| Exercise directions |
Everything from the line containing "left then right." through the line containing "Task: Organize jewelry" in the listing below should be copied exactly, and nothing more.

| The data |
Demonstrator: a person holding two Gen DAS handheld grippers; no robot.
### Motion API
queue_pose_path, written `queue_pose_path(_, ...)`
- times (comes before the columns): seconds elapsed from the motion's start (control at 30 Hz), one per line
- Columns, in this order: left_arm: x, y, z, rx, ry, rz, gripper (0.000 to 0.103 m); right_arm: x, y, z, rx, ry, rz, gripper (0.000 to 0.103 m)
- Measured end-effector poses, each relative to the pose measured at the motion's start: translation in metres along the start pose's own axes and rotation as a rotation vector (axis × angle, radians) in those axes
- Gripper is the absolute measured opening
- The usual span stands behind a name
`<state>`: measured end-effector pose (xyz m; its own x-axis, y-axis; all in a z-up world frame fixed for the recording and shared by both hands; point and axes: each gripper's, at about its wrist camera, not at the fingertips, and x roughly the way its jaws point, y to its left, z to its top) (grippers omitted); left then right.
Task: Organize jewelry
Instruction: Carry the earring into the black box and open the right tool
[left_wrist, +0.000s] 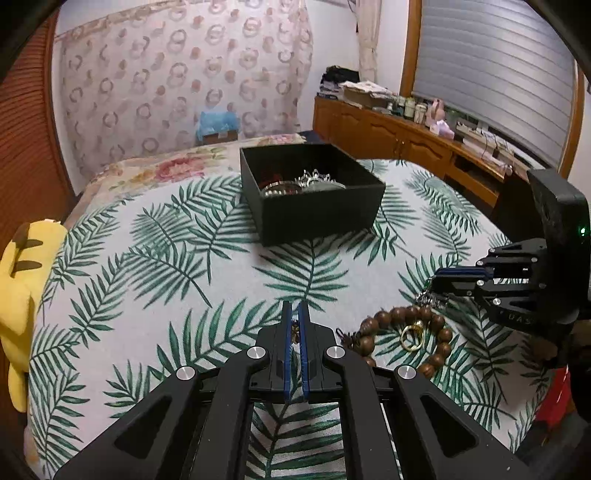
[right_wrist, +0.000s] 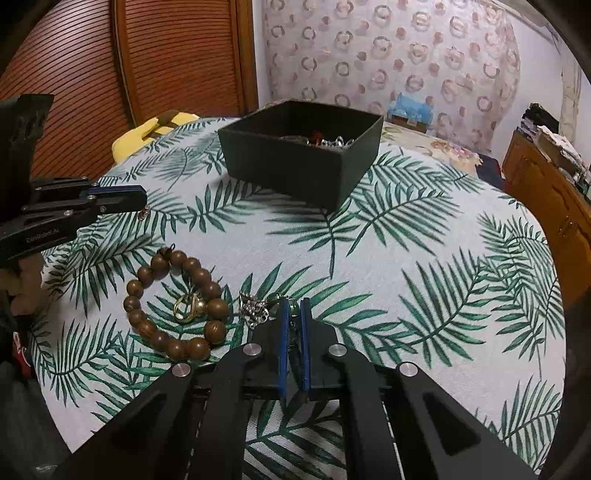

| Answer box |
`<state>`: measured end-effector pose (xyz m; its own x-axis, y-axis; all in a z-up world frame fixed for the recording and shared by both hands; point and axes: each gripper's, at about its wrist camera, not at the fingertips, and x roughly the way its jaws point, y to its left, z to its top) (grippers omitted); left then right.
Task: Organize jewelry

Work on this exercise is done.